Renee Gerlich Essay
Still Presence
Still Present - Exploring Psychiatric Institutions in Photography
Adam Art Gallery
14th May - 17th July 2005
By Renée Gerlich
One holiday when I was little, my family and I stayed in a hotel in Taupo. Our unit was laid out a little inconveniently for my parents: the double bed was upstairs and the two singles were downstairs with the television. Never mind - my brother and I shared the double bed so that my parents could watch T.V. without waking us.
The plan backfired. Upstairs, though the T.V. was inaudible, an old man with a club caused much greater unrest. Hung on the wall opposite our bed, just daring us to close our eyes for a second, the Goldie reproduction had to be turned around to face the wall before my brother and I could drift off. When you're little, artworks can leave such a deep, stirring impression; Still Present is the first exhibition I've seen that has reminded me of the effect art could have on me as a child.
When I first walked in to see Jono Rotman's Chambers, on the middle floor of the Adam, it stopped my companion mid-sentence as she uttered an involuntary 'Wow'. Rotman's concern to capture the 'emotional residue' that resides in his spaces (specifically, active and abandoned prisons and institutions) is awesome. The floor has been darkened and Rotman's figureless photographs are lit from behind. There is a ghostly feel…a still presence. The rooms depicted are understated in colour, yet starkly lit, so that you can't enter unnoticed; and as your eyes widen to adjust to the light, you hear the dim hum from the air conditioning, which actually adds to the atmosphere. Rotman's success lies not so much in images themselves, but in transporting and installing within the gallery the whole unnerving, visceral experience of vulnerably entering isolated and unwelcoming territory.
Chien Chi Chang's high-impact series of photographs crowds the Lower Chartwell gallery. The series is the culmination of his five-year long project: forty images captured in one afternoon. It is to a large extent a photographic documentary, an exposé on Lung Fa temple, in Kaohsiung, Southern Taiwan, and its highly controversial 'treatment programme'. 'In a country that is generally reliant on the 'family unit' to provide social welfare support,' Sophie McIntyre explains, 'Lung Fa Tang is a Buddhist temple that provides a sanctuary for the mentally ill whose family are either unable or unwilling to offer such assistance'.

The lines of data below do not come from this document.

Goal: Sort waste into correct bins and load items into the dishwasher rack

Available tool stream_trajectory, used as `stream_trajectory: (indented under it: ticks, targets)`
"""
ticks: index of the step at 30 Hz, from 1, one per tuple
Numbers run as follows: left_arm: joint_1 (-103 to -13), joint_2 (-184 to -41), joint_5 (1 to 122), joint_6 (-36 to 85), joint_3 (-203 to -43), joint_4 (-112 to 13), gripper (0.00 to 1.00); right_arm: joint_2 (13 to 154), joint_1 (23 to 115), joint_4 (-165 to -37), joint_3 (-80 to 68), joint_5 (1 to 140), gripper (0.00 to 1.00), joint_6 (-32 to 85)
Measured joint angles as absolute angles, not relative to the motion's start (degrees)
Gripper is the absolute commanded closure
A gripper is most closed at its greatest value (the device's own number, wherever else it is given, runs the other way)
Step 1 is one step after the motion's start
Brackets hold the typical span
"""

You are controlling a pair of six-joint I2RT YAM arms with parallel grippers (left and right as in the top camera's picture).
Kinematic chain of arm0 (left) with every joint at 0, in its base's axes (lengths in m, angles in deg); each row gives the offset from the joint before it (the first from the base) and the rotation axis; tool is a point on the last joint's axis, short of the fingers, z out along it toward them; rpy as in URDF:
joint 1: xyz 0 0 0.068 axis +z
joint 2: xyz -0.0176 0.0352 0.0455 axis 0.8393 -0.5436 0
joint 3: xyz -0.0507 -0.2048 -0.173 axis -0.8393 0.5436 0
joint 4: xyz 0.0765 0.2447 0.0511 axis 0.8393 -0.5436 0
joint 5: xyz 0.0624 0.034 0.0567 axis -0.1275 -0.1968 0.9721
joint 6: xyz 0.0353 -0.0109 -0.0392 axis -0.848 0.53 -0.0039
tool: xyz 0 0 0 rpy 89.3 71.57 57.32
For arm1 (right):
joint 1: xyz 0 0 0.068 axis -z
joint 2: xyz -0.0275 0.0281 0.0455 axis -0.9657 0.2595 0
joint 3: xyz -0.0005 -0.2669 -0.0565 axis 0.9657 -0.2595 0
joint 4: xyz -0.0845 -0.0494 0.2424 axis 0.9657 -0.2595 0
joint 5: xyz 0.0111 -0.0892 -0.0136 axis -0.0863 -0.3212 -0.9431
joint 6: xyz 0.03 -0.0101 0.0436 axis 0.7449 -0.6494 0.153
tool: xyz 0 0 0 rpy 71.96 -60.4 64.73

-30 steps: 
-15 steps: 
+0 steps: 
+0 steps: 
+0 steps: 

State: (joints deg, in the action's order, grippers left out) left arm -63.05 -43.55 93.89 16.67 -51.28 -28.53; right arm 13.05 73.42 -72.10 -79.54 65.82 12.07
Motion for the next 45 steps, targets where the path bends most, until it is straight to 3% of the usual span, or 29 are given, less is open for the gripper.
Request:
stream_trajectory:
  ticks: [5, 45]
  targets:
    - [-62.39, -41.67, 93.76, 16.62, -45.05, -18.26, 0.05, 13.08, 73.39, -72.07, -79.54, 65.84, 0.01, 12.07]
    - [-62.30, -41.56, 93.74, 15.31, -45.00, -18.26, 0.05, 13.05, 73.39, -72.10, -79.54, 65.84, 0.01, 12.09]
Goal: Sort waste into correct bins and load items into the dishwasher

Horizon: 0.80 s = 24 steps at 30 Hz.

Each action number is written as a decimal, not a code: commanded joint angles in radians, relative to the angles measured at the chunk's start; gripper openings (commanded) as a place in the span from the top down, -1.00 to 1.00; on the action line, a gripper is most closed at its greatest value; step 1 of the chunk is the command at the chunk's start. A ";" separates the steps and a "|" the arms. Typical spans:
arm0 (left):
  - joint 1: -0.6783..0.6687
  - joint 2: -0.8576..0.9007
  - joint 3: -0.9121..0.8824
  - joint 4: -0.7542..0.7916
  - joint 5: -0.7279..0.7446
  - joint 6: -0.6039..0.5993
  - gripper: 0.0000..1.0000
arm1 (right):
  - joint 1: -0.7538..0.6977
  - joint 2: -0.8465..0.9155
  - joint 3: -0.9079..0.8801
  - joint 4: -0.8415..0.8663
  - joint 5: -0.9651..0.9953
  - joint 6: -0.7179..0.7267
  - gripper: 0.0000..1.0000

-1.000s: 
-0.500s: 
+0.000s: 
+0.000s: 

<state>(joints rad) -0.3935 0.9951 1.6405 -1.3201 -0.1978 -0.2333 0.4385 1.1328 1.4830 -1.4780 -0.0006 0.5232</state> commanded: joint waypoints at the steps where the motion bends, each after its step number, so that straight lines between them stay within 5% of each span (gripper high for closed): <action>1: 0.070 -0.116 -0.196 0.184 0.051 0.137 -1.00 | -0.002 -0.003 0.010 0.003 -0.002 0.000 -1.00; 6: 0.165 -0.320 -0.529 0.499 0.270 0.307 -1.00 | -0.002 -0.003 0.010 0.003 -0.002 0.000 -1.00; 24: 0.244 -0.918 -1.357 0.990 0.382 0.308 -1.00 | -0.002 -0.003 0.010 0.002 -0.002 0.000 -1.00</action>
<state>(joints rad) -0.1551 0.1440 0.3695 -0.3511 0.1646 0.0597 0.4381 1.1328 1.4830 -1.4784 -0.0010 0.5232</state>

Perhaps the term 'sanctuary', with its connotations of comfort and safety, is not quite apt. Part of Lung Fa Tang's above-mentioned 'treatment programme' consists of attaching patients together in pairs through the use of a chain, so that the more mentally stable of the two may assist the patient deemed less stable. 'The Chain of Compassion', is the painfully euphemistic name given to the chains and the associated practice (derived from Buddhist philosophy), which obviously cause much distress among patients, for instance in the event that someone 'refusing to work is punished severely. The 'chain of compassion' becomes the 'chain of compunction''.
The variety of expressions captured in Chang's The Chain, is mirrored in the myriad of different responses to them. They have been described as everything from tender to empty, sad to indifferent: even though they were photographed after lunch on their way back to work - informally, while going about their daily routine - and were not aware they were to be part of this exposé. But, indeed, part of the power of this exhibition comes from the pain and discomfort evoked by the juxtaposition of energy and expression with control and restraint.
Also controversial is Anne Ferran's series upstairs. Ferran found a small archive of thirty-eight portraits of institutionalised women, in an Australian library. Mysteriously, these images seem to have been made neither for artistic nor medical purposes. Enthralled and moved by the pictures, Ferran decided to photograph them and use them in her artistic practice.
Many of the images contain women's hands; their gestures are small yet deliberate, and the pressure in their hands reveals a sensitivity and intensity of thought. This however is contrasted with an oppressive, sterile hospital environment; the women are also often shown being watched or restrained. Ferran has cropped the images and displayed the women anonymously: shapeless, uniformed midsections reflecting stolen identities.
On the whole, the exhibition challenged the way those deemed 'mentally unsound' are grouped, detained and isolated, yet these artists present very different perspectives on the same subject. Ferran and Chien-Chi's works in particular present ethical challenges: regarding ethical treatment of the mentally unsound. Also Ferran raises issues about authenticity, authorship and confidentiality; Chien-Chi about cultural relativity.
This is a powerful, extremely moving exhibition.
About the Author:
Renée Gerlich has recently completed a Bachelor of Arts in Art History and Anthropology, from Victoria University.